Co kraj, to obyczaj – 5 najdziwniejszych zwyczajów w Niderlandach

Mieszkańcy Niderlandów kochają jeść frytki z majonezem. Adobe Stock/licencja podstawowa
Frytki z majonezem
Każdego, kogo szokuje to połączenie, jeszcze bardziej zaskoczy fakt, że mieszkańcy kraju tulipanów jedzą frytki z jeszcze bardziej wymyślnymi dodatkami. Przykładem może być kawior, sosem orzechowym, a nawet z… czekoladą!
Wyprawy po zakupy
W kraju tulipanów nie ma zbyt wielu małych osiedlowych sklepików. Duże markety także są dosyć oddalone od siebie, dlatego nie ma możliwości, aby ,,skoczyć do nich szybko po pracy”. Kiedy Niderlandczycy wybierają się na zakupy do supermarketu, traktują to, jak prawdziwą wycieczkę. Spędzają tam masę czasu i dokładnie sprawdzają, czy kupili wszystko, co będzie im potrzebne w najbliższych dniach. Tu nie ma miejsca na pomyłkę. Jeśli zapomnisz kupić swoich ulubionych ciastek, to po prostu ich nie zjesz.
Przesłodzone słodycze
Według oficjalnych danych po Amerykanach i Niemcach najwięcej cukru spożywają właśnie obywatele Niderlandów. Z czego to wynika? A no z tego, że kiedy w Polsce je się ptasie mleczko, w Niderlandach nierzadko jada się ptasie mleczko z cukrem. Gdy w Polsce dodaje się jedną szklankę cukru do ciastek, w kraju tulipanów dodaje się co najmniej dwie.

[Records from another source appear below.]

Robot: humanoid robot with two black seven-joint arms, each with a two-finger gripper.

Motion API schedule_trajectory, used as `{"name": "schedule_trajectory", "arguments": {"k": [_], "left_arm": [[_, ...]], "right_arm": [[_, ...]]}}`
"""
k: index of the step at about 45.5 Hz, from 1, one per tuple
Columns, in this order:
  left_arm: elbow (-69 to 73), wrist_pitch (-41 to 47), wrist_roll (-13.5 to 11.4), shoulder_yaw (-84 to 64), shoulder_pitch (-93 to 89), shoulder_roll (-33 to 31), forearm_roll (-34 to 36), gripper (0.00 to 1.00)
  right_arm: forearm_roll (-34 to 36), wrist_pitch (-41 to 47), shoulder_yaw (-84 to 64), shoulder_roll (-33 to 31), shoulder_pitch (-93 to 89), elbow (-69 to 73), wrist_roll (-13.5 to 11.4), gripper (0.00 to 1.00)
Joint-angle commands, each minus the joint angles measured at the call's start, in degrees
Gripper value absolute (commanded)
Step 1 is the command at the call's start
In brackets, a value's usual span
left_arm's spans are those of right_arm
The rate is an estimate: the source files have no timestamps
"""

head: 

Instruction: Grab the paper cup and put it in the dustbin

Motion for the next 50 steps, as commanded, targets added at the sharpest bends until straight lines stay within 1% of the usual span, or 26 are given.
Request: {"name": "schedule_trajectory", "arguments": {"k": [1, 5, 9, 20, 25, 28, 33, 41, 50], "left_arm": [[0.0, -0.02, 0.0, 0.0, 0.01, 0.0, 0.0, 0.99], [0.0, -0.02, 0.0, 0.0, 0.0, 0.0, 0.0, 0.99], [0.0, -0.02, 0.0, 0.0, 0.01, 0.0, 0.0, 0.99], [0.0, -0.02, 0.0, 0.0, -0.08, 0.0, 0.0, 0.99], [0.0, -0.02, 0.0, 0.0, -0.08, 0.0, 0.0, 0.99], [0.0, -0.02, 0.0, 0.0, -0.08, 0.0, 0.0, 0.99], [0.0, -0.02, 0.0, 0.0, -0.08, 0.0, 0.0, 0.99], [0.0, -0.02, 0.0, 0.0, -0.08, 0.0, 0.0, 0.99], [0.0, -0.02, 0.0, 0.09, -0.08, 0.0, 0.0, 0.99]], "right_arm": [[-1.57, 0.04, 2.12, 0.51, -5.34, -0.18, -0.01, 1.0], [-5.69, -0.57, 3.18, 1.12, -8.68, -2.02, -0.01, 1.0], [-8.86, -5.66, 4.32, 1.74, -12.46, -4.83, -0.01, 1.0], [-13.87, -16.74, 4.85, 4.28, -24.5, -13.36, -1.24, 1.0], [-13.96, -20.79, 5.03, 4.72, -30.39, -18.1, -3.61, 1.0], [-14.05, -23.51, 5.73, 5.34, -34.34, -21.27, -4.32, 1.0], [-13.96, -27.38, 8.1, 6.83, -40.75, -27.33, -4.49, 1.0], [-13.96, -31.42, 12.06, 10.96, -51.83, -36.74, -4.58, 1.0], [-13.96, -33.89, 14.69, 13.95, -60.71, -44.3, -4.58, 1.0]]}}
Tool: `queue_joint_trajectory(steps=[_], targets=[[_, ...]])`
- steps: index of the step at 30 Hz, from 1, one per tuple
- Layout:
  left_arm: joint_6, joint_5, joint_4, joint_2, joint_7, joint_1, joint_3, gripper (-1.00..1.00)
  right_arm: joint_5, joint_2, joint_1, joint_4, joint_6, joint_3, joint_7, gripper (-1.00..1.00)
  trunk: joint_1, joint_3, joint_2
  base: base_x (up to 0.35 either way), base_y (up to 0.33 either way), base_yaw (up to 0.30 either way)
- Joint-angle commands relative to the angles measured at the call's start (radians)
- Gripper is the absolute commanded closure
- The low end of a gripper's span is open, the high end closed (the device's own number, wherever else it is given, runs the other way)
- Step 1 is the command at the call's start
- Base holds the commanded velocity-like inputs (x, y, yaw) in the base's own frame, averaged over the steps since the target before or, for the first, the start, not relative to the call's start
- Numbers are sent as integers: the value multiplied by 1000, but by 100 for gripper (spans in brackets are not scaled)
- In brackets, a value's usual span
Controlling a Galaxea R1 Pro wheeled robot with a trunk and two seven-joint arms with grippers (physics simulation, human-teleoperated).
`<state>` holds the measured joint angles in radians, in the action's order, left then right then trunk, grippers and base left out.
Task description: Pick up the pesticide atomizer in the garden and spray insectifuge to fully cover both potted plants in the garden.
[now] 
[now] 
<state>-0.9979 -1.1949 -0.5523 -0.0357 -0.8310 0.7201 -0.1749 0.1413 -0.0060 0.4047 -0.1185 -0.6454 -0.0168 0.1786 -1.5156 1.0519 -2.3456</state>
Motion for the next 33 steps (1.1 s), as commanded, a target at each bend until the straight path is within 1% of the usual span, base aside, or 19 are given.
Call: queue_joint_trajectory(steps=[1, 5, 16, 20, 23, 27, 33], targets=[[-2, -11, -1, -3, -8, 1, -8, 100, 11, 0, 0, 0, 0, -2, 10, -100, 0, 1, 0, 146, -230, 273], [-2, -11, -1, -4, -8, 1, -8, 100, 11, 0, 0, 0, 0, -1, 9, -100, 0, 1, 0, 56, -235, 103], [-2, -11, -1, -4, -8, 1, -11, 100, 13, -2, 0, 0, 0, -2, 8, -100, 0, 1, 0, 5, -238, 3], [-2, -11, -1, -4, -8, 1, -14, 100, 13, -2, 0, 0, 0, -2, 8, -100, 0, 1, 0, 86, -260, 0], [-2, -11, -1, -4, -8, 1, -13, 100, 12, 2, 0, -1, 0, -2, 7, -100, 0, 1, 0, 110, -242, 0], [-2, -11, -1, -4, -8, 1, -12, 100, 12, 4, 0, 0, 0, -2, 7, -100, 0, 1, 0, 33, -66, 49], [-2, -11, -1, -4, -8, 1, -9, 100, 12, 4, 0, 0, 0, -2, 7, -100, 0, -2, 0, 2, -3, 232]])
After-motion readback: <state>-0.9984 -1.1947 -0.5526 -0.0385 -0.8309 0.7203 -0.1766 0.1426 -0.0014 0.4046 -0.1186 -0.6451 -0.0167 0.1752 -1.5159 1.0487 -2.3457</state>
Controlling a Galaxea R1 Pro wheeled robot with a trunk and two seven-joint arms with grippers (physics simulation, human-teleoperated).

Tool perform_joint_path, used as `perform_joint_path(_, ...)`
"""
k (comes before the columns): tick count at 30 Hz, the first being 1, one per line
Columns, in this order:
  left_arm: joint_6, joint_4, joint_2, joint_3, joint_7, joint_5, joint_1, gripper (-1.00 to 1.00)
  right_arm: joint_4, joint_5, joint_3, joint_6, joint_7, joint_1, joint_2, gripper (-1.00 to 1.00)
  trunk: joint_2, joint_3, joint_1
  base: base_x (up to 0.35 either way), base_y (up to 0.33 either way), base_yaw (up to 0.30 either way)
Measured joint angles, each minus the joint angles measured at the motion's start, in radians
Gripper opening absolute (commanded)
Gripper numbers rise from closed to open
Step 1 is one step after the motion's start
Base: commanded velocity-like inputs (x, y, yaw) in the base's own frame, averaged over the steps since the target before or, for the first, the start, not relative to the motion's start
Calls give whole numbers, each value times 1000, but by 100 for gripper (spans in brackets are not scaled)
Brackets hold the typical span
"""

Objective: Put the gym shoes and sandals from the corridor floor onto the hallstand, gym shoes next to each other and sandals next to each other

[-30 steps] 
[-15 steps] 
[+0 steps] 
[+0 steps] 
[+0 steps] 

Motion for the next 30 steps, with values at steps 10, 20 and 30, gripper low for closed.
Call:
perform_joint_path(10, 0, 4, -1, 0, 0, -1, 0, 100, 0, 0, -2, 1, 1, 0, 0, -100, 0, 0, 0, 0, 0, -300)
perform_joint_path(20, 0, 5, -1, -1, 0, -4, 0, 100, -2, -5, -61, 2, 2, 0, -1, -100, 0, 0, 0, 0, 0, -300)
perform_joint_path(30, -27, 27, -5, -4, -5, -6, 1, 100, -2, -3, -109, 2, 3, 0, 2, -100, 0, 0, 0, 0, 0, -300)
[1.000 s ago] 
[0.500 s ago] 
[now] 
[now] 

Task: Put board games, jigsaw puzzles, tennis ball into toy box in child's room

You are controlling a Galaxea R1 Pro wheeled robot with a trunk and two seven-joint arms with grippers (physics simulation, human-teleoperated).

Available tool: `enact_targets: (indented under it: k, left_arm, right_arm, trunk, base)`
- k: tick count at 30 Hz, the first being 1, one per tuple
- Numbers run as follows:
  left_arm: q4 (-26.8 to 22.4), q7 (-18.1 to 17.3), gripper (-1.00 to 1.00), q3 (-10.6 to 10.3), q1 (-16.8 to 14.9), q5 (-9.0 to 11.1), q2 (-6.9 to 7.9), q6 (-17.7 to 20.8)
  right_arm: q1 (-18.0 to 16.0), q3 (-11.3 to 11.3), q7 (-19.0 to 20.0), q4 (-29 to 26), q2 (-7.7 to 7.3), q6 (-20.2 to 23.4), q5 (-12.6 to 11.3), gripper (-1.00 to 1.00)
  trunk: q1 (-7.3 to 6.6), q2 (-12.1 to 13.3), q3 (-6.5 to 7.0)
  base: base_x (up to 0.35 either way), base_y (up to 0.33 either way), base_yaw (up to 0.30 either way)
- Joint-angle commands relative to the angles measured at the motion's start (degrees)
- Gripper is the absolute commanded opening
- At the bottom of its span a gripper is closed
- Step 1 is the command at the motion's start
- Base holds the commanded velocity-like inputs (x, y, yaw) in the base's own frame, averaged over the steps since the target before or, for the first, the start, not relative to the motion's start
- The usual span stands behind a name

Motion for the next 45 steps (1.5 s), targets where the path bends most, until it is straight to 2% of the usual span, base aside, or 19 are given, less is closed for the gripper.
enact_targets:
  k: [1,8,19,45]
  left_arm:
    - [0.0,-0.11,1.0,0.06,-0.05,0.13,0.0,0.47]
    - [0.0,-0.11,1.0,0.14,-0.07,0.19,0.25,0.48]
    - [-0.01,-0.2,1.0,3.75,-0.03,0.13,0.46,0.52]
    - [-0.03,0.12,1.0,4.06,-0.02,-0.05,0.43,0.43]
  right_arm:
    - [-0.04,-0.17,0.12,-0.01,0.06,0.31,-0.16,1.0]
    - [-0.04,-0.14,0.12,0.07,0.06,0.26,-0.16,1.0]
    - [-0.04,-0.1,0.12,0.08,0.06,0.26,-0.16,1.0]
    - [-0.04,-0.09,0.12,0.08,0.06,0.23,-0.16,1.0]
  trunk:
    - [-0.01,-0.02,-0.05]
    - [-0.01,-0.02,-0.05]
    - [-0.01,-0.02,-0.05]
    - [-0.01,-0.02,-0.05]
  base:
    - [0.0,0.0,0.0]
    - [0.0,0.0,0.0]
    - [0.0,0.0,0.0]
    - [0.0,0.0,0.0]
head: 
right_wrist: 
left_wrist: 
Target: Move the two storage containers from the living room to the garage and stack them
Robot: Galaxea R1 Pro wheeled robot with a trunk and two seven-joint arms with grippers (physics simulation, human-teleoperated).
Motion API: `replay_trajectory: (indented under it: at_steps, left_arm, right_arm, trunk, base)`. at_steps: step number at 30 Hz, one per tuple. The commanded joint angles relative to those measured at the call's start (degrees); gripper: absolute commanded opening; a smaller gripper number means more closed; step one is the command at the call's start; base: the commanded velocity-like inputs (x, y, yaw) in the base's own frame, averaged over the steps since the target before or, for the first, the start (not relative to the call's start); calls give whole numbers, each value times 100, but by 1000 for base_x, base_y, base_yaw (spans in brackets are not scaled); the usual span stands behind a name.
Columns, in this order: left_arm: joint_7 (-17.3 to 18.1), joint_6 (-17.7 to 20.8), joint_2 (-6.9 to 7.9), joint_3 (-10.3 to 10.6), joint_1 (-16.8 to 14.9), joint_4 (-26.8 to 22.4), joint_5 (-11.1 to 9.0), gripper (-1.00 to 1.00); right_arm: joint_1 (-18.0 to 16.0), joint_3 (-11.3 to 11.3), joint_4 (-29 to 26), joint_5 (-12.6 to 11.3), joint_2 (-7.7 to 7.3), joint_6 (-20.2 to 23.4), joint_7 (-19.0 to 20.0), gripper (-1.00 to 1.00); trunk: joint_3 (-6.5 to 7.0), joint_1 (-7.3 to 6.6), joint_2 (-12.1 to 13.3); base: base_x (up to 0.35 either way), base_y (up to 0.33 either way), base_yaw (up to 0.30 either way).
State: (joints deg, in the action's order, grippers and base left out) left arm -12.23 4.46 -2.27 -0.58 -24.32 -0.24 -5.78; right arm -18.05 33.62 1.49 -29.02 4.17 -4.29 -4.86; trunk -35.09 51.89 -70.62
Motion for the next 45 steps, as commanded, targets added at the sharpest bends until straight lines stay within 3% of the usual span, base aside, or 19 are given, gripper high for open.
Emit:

Oczywiście gusta dotyczące słodkości są kwestią indywidualną, jednak sekretarz stanu ds. zdrowia już od dwa lata temu podkreślała, że jeżeli mieszkańcy się nie opamiętają, to do 2040 roku większość społeczeństwa będzie walczyć z otyłością.
Mus jabłkowy
By przekonać się o tym fakcie, wystarczy odwiedzić restaurację w Niderlandach i zamówić nuggetsy, stek, a nawet lasagne. Dla kucharza będzie oczywiste, że zamawiający będzie chciał skosztować także słodkiego, jabłkowego musu.
Swoją drogą nie da się ukryć, że ten zwyczaj może w łatwy sposób łączyć się z przesładzaniem słodyczy. Może po prostu kubki smakowe Niderlandczyków wymagają większej ilości słodkiego? Także podczas jedzenia mięsa?
Poszewki na kołdry
Poszewki na pościel są zawsze dużo dłuższe od rozmiaru kołdry. Wynika to z faktu, że nadmiar materiału jest zawijany pod materac i tworzy swoisty kokon. Dlaczego tak jest?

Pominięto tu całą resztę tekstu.